Une façon équitable de combler le déficit attribué aux adhérents du régime d’assurance médicament serait d’augmenter leurs primes totales du montant de ce déficit. Cela ferait passer la prime moyenne des adhérents de 232 $ à 357 $ (je vous épargne les calculs). On pourrait donc interpréter que les adhérents sont subventionnés d’un montant moyen de 125 $ (soit 357 $ – 232 $). Sauf que les adhérents n’ont pas payé une prime uniforme pour l’année financière 2007-2008. Les primes variaient de 0 $ à 557 $ par adulte en fonction des revenus de chacun. Afin de combler le déficit attribuables aux autres adhérents, les adhérents qui ont payé une prime supérieure à 357 $ (la prime moyenne qui aurait assuré l’autofinancement du régime) se sont donc trouvés à payer une surprime (la portion dépassant 357 $) que les assurés des régimes collectifs n’ont pas eu à payer.

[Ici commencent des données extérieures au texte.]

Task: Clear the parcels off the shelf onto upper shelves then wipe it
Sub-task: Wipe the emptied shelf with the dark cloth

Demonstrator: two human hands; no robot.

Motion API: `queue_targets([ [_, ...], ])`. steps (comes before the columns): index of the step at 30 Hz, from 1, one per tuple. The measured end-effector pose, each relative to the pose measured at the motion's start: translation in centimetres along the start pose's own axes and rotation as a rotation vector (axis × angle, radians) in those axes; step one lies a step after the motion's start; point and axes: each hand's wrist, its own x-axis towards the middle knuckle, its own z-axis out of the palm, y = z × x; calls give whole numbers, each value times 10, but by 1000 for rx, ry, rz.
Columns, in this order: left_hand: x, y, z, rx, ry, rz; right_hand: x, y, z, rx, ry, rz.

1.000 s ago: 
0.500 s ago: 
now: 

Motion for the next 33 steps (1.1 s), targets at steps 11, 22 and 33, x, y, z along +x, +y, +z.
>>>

En résumé, il est vrai que, grâce à des primes subventionnés, les adhérents moins bien nantis du régime public d’assurance médicament bénéficient d’un avantage financier par rapport aux assurés moins bien nantis des régimes collectifs. Par contre, les adhérents à revenus plus élevés sont défavorisés par rapport à leurs pairs des régimes collectifs. Il s’agit là, il me semble, d’une précision (correction) importante à apporter au message souvent véhiculé à l’effet que tous les adhérents du régime public d’assurance médicament du Québec sont subventionnés.
Notes
(1)
Le 9 février 2009, j’ai remplacé le texte original que j’avais affiché en avril 2008 par le présent texte plus court et plus facile à lire.
(2)
Le rapport Castonguay.
(3)
Les adhérents du régime d’assurance médicaments sont les assurés de ce régime à l’exclusion des assistés sociaux et des aînés.